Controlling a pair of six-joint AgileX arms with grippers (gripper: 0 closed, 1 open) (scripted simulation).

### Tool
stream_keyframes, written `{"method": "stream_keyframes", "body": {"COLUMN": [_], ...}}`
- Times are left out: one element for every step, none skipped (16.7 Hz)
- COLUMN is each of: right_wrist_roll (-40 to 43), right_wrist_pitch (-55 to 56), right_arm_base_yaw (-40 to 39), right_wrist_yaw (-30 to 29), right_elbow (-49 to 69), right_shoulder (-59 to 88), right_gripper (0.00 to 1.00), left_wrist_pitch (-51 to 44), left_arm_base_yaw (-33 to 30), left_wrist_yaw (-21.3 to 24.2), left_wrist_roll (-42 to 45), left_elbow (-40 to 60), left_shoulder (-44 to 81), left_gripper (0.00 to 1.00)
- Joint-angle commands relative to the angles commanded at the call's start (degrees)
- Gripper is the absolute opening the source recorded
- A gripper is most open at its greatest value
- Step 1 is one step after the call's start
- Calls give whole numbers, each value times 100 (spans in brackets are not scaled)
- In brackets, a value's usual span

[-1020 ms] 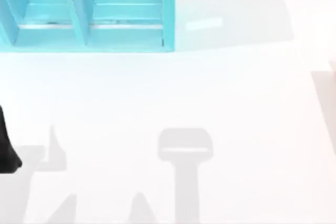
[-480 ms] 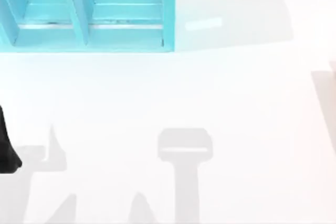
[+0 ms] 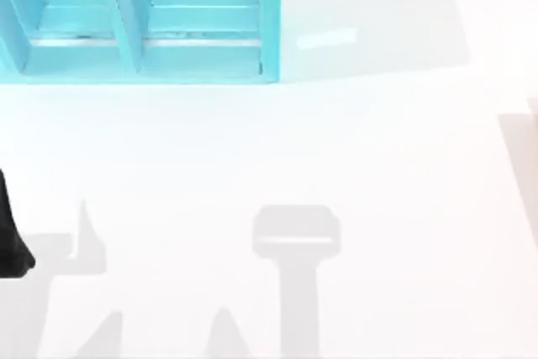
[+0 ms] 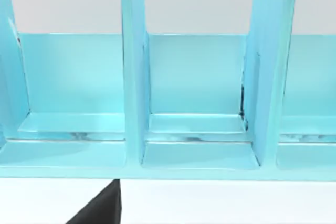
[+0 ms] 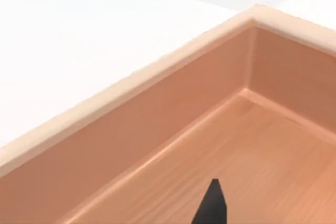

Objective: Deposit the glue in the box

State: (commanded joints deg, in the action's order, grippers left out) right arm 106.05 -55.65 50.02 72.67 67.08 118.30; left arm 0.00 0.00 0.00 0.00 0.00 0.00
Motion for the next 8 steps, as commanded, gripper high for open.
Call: {"method": "stream_keyframes", "body": {"right_wrist_roll": [0, 0, 0, 0, 0, 0, 0, 0], "right_wrist_pitch": [0, 0, 0, 0, 0, 0, 0, 0], "right_arm_base_yaw": [0, 0, 0, 0, 0, 0, 0, 0], "right_wrist_yaw": [0, 0, 0, 0, 0, 0, 0, 0], "right_elbow": [0, 0, 0, 0, 0, 0, 0, 0], "right_shoulder": [0, 0, 0, 0, 0, 0, 0, 0], "right_gripper": [75, 83, 90, 98, 100, 100, 100, 100], "left_wrist_pitch": [0, 0, 0, 0, 0, 0, 0, 0], "left_arm_base_yaw": [0, 0, 0, 0, 0, 0, 0, 0], "left_wrist_yaw": [0, 0, 0, 0, 0, 0, 0, 0], "left_wrist_roll": [0, 0, 0, 0, 0, 0, 0, 0], "left_elbow": [0, 0, 0, 0, 0, 0, 0, 0], "left_shoulder": [0, 0, 0, 0, 0, 0, 0, 0], "left_gripper": [100, 100, 100, 100, 100, 100, 100, 100]}}
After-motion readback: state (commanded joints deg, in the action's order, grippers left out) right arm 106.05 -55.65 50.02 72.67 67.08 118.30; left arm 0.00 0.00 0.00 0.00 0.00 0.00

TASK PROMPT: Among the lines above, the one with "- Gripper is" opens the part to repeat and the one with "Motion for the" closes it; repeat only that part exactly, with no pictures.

TASK OUTPUT:
- Gripper is the absolute opening the source recorded
- A gripper is most open at its greatest value
- Step 1 is one step after the call's start
- Calls give whole numbers, each value times 100 (spans in brackets are not scaled)
- In brackets, a value's usual span

[-1020 ms] 
[-480 ms] 
[+0 ms] 
[+0 ms] 
[+0 ms] 

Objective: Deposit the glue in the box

State: (commanded joints deg, in the action's order, grippers left out) right arm 106.05 -55.65 50.02 72.67 67.08 118.30; left arm 0.00 0.00 0.00 0.00 0.00 0.00
Motion for the next 8 steps, as commanded, gripper high for open.

No part of the exercise remains open.